1) Do drivers give lower stars if a customer doesn't tip even if the customer was on time, friendly, courteous etc?

2) Do drivers wait until they receive their rating from the passenger before they rate them? I ask this because most of the time I get sidetracked when I get out of the car and I don't end up giving a rating and tip (if applicable) until sometimes hours later.


----------



## Grahamcracker (Nov 2, 2016)

Jonathan32836 said:


> I'm a passenger that uses Lyft and Uber a lot (but mostly Uber). I noticed my rating is only 4.86, which I was a bit taken back as I'm the kind of passenger who will wait on the curb at least 5 minutes before the estimated pick up to prevent the driver from having to awkwardly double park or wonder where I am. I always make a point to be courteous, ask them how their day has been, make sure I'm not talking loud to the person I'm with etc. However, I always give 5 stars if they get me from point A to point B safely.
> 
> The only thing I can think of is tipping. I tip more than half the time. If the driver shows any signs of good customer service, I'll tip. It can be as little as asking if the temperature is okay or is the music okay and I will tip guaranteed. If it's something like going to the airport where they help me with my bags, then I'll leave a large tip. Also, drivers who offer water, candy, gum, I'll leave a tip even though I always pass.
> 
> ...


I rate every ride one star. There isn't enough star's in the universe for everyone to have 5 star's per ride. We'll be outta star's in a few hundred years. It's ridiculous!

All jokes aside, there isn't a set rule for rating people. Last time I drove, I gave all 5 star's. I have read that some driver's rate 1 star if the pax says,"I'll tip you in app." Or if they don't tip in cash.

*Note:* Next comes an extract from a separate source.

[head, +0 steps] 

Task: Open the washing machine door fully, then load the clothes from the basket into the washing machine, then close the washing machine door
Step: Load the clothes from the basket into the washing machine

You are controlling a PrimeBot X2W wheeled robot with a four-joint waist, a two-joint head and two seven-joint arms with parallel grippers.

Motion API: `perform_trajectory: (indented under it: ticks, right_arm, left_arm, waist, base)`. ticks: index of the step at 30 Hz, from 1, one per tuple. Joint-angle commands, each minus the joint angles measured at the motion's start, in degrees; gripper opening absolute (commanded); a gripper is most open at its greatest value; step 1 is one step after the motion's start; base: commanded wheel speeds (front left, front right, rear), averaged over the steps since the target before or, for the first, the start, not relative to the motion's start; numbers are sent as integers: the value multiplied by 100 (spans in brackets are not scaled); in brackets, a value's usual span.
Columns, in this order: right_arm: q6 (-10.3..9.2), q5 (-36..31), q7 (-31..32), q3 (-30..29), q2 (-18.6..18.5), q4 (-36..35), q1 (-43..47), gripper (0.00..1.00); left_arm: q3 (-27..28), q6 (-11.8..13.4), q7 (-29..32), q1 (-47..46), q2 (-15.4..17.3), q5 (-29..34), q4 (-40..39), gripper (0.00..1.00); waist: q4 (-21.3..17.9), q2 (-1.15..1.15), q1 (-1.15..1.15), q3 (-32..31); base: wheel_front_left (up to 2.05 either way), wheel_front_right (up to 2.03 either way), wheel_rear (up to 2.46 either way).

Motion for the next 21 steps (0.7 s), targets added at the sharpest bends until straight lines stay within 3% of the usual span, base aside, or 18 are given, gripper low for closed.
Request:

Honestly, pax and driver's are like a box of chocolates, you never know what you gonna get.
Sincerely,
Forest Gumps mom


----------



## Jason Wilson (Oct 20, 2017)

Your rating is great. I would not hesitate to pick you up. Don't stress about your passenger rating , you'll be fine. Most drivers prefer a rider to be around 4.8


----------



## mrpjfresh (Aug 16, 2016)

Understand that drivers must rate you before we are eligible for our next trip. Also, a few months ago, Uber removed the ability to change riders' ratings. There is just no time for any real consideration regarding rider ratings. Rate, forget and move on.

Thanks for being open to tipping but unless you give your driver a cash tip, drivers will rate assuming you will not tip. And, for goodness' sake, don't say "I'll tip you in the app"; half the riders who say this do *not* and some drivers downrate when they hear this phrase.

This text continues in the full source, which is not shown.